ICON responded at the time that it already knew about the vulnerability, discovered through the HackerOne bounty program in December. It also said the problem module wasn’t actually in use, and that the Pickle library would be removed before the election of the P-Reps.
Adevt countered that, among other things, the vulnerability they found was in one of Loopchain’s functioning modules.
“The Pickle library is used in several of Loopchain’s modules. So what ADEVT found may be different from what HackerOne found,” responds Ryu. “The important thing is that Pickle may be a problem only if Loopchain receives pickled data from untrusted external parties, but this never happens in the current controlled environments. Adevt’s entire hacking demonstration is based on the assumption that one node is hacked.”
As for the sandboxing, well, that’s another issue, Ryu explains. “We’re currently doing audits so that bad contracts don’t enter the network,” he says. “So it doesn’t look like there will be a problem.”
Nonetheless, ICON is considering erecting a sandbox, he says, should the growth of the network make its system of audits prohibitively expensive.
What about the DEX? And what’s this DID thing?
Ryu spoke at the Korea Blockchain Game Show in January, introducing ICON’s reward system and fee structure for DApp developers. He also provided a teaser for two upcoming services, the decentralized exchange (DEX) and decentralized identification (DID).
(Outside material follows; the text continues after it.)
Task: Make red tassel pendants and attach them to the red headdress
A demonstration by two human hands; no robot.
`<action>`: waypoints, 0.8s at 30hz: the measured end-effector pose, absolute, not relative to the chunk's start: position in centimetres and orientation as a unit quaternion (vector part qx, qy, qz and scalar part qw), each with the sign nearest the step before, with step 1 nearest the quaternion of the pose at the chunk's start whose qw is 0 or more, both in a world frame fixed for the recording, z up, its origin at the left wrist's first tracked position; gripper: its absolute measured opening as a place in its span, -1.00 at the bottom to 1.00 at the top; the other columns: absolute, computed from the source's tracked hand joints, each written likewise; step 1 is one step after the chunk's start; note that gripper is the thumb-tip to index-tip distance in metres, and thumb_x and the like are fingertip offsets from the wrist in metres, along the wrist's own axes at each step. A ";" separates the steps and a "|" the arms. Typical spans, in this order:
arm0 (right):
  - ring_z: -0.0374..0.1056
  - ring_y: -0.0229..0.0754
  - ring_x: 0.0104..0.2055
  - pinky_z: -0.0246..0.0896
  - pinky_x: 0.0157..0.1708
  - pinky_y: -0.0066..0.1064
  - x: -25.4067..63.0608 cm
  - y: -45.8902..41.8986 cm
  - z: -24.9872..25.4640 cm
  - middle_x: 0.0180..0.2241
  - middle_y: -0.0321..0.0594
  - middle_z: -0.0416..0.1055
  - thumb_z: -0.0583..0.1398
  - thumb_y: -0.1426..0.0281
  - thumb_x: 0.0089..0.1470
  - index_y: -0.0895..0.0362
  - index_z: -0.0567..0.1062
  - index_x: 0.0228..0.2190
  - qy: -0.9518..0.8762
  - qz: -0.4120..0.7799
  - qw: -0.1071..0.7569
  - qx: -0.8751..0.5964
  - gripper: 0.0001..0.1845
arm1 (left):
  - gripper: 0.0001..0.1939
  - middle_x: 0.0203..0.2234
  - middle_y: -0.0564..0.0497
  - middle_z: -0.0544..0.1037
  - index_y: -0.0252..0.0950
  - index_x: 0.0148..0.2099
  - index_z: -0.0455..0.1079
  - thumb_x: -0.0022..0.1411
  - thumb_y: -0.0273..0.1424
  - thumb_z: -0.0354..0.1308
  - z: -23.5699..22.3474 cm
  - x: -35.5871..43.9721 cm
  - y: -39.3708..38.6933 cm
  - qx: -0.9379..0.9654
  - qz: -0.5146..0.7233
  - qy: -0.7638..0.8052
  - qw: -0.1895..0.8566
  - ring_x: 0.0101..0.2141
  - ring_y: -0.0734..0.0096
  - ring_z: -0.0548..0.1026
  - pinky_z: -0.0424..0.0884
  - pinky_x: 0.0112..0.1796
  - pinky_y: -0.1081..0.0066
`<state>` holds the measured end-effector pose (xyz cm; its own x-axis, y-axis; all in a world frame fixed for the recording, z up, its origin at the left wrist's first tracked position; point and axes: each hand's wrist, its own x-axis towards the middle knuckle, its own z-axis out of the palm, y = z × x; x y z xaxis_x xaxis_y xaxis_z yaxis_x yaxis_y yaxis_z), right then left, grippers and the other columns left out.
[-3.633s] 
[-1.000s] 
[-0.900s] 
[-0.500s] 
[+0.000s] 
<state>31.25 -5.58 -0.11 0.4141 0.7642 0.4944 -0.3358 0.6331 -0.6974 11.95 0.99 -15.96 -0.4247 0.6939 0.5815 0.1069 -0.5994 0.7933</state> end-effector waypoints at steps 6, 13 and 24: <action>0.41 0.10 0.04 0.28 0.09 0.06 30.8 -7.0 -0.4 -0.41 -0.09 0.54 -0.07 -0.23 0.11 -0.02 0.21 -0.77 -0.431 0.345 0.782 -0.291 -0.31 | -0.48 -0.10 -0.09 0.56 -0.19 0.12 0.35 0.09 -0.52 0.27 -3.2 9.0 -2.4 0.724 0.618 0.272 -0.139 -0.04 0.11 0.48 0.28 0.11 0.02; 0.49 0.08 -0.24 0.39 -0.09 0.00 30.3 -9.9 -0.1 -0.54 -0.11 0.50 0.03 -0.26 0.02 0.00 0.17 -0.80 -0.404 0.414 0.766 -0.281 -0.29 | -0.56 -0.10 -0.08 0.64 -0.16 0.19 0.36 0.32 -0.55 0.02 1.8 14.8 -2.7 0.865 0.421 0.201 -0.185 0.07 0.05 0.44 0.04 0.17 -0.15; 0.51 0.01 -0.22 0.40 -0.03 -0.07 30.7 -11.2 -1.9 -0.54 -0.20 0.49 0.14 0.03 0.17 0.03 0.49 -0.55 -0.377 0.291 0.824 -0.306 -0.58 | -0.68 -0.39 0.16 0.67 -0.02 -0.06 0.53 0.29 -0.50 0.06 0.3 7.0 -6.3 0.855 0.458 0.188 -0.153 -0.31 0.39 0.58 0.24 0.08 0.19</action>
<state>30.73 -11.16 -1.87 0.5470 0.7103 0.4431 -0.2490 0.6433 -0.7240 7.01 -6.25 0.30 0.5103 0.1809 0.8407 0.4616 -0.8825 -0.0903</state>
The DEX requires no introduction. “It’s under development,” he says, explaining that they’ve crafted the contract that would allow them to exchange ICX or IRC2 tokens in accordance with the Bancor Protocol.
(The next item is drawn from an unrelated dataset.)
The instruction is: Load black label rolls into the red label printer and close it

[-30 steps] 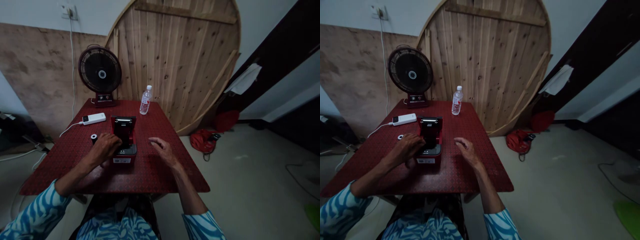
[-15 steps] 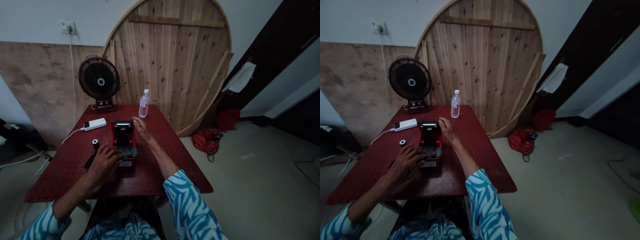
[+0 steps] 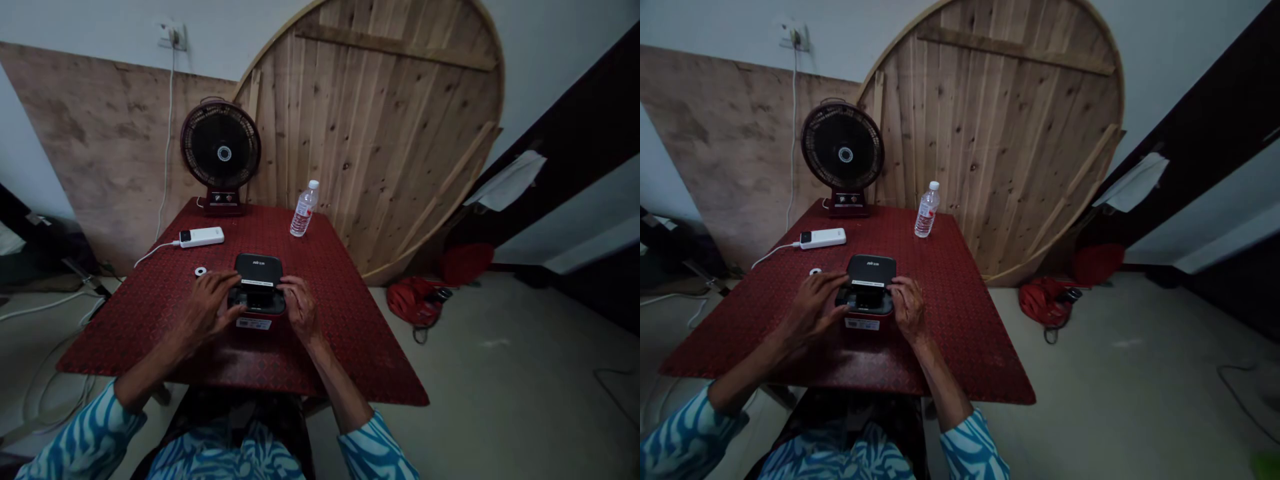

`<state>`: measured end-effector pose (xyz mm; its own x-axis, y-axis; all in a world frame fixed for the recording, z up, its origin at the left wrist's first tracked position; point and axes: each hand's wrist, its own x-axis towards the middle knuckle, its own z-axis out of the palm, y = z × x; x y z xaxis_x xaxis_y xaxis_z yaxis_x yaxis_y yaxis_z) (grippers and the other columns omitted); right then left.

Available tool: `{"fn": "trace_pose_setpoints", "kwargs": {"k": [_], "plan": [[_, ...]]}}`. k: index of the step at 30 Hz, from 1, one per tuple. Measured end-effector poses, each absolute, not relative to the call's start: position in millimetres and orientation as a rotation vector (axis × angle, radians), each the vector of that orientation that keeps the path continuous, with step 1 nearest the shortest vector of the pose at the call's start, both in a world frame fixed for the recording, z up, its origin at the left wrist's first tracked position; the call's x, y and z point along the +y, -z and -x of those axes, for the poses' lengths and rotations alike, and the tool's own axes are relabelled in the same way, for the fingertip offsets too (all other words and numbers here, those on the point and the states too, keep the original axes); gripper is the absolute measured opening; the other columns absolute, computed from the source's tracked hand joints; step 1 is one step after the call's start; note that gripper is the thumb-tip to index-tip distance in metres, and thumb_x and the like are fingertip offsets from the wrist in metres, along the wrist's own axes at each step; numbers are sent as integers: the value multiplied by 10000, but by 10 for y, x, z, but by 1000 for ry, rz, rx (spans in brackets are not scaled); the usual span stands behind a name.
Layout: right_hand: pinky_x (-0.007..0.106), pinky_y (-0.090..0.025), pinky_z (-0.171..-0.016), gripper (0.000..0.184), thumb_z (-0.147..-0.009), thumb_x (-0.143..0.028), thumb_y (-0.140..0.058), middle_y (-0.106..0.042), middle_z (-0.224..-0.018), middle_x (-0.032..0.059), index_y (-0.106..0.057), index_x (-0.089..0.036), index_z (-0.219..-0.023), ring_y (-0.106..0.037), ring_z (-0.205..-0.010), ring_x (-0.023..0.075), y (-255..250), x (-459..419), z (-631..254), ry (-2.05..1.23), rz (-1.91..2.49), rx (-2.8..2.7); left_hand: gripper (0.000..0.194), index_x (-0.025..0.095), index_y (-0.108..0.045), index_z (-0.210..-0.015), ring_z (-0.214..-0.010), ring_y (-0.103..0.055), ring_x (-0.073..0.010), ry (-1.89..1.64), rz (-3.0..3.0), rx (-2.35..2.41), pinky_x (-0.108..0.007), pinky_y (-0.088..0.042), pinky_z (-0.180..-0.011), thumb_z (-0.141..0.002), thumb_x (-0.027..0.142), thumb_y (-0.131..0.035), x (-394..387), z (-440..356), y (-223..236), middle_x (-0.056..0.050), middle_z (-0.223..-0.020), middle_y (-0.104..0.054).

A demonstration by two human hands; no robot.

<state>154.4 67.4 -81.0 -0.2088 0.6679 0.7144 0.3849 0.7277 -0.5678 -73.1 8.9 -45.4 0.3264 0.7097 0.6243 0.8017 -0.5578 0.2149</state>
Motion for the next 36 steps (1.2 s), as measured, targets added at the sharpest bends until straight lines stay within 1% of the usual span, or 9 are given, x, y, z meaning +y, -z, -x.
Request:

The DID, meanwhile, provides users with some data sovereignty by breaking with centralized identification systems prone to abuse and security violations. The idea predates blockchain, says Ryu, but blockchain has helped bring it closer to reality. “The reason,” he says, “is that you need to be able to confirm that a DID hasn’t been forged or changed after it has been issued.” ICON’s DID will be based on CHAIN ID, which the network released last year as the world’s first blockchain joint authentic action service.